[PROBLEM]: All the data that follows should be repeated exactly, without a single picture.

[EXERCISE INPUT]:
== Segment start ==

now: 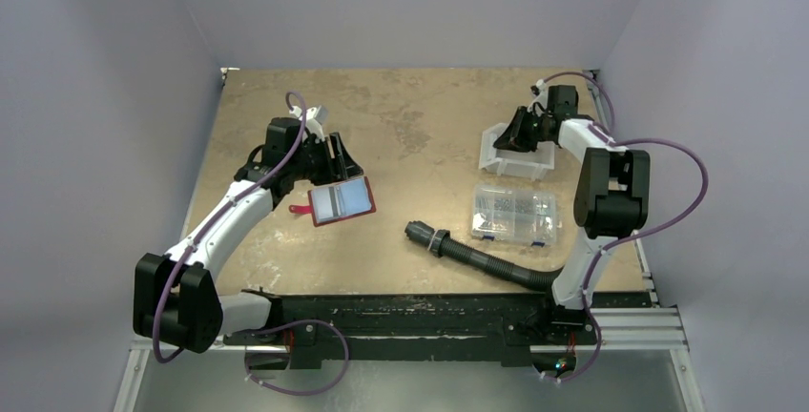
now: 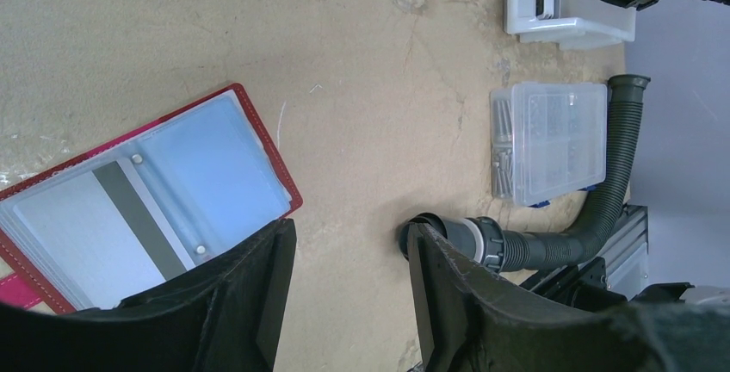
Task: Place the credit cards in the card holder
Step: Pick up the credit card from the storage box.
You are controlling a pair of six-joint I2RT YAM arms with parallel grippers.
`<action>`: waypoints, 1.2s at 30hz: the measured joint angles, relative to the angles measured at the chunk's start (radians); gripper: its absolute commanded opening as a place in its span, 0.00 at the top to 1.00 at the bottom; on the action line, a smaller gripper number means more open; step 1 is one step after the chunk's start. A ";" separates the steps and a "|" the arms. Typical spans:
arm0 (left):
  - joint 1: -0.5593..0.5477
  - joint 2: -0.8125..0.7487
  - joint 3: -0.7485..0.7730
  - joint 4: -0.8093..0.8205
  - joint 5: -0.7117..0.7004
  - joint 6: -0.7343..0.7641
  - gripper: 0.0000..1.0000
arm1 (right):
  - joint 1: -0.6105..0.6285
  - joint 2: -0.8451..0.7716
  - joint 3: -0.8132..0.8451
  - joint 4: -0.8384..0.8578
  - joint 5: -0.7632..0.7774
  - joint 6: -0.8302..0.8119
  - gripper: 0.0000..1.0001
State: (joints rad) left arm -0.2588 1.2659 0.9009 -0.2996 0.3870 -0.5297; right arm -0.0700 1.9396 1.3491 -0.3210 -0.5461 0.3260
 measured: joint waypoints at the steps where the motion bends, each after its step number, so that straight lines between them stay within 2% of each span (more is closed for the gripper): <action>1: 0.000 0.000 0.000 0.000 0.000 0.000 0.45 | -0.002 0.000 0.000 0.000 0.000 0.000 0.85; 11: 0.000 0.000 0.000 0.000 0.003 0.000 0.45 | -0.014 -0.004 -0.001 -0.003 0.010 0.004 1.00; 25: -0.006 0.000 0.000 0.005 0.011 -0.001 0.45 | -0.016 -0.106 0.003 -0.084 0.145 -0.013 1.00; 36: -0.011 0.005 0.000 0.008 0.030 -0.001 0.44 | -0.015 -0.133 0.016 -0.065 -0.003 0.026 1.00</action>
State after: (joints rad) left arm -0.2699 1.2713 0.9009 -0.2920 0.4171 -0.5308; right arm -0.0853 1.8069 1.3651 -0.3862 -0.5491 0.3515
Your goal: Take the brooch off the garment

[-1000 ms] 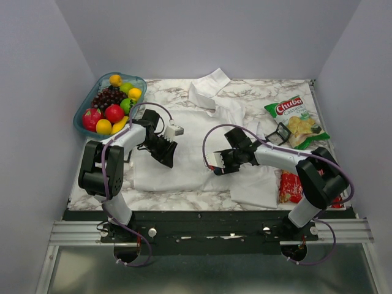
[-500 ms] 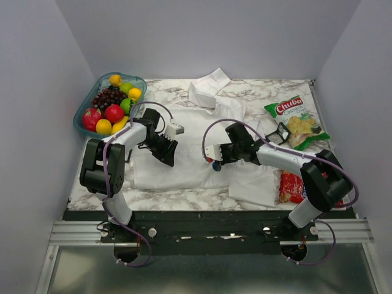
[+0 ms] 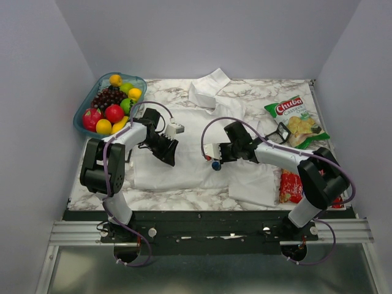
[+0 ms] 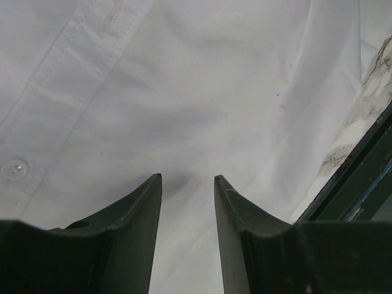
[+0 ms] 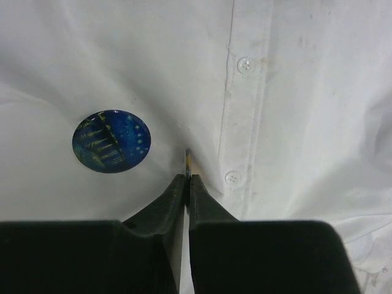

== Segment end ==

[TASK RESPONSE]:
now: 
now: 
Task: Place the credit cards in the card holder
Step: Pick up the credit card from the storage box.
You are controlling a pair of six-joint I2RT YAM arms with parallel grippers.
`<action>`: waypoints, 1.2s at 30hz: the measured joint angles, relative to the angles measured at the chunk's start (radians); gripper: its absolute commanded opening as a place in its span, 0.00 at the top to 1.00 at the bottom; on the action line, a smaller gripper number means more open; step 1 is one step after the chunk's start. A ";" separates the steps and a "|" the arms. Typical spans:
arm0 (left):
  - joint 1: -0.5593..0.5477
  - joint 2: -0.8125..0.7487
  - joint 3: -0.7485..0.7730
  - joint 4: -0.8093..0.8205
  - joint 5: -0.7117..0.7004
  - joint 6: -0.7343..0.7641
  - gripper: 0.0000..1.0000
arm1 (right):
  - joint 1: -0.6105..0.6285
  - joint 2: -0.8451..0.7716
  - joint 3: -0.8132..0.8451
  - joint 4: -0.8384..0.8578
  - joint 5: -0.7632..0.7774
  - joint 6: -0.8302..0.8119
  - gripper: 0.0000..1.0001
State: (joints rad) left arm -0.2588 1.2659 0.9009 -0.2996 0.3870 -0.5297; right arm -0.0700 1.9396 1.3491 -0.3210 -0.5461 0.3260
 measured: joint waypoints at the steps where the motion bends, each after its step number, so that straight lines between them stay within 2% of each span (more is closed for the gripper): <action>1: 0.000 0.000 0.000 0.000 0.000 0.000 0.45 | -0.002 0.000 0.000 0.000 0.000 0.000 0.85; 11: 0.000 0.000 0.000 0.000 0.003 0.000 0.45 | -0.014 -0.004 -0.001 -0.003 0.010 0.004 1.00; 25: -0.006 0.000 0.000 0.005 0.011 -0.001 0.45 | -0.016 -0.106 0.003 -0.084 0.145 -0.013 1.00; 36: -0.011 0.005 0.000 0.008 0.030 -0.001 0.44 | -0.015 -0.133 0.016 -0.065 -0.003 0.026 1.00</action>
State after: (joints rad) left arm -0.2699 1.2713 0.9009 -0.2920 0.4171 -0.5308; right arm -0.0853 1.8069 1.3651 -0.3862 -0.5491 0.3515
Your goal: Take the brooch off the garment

[-1000 ms] 
[-500 ms] 
[+0 ms] 
[+0 ms] 
[+0 ms] 

The exercise is done; no more work remains.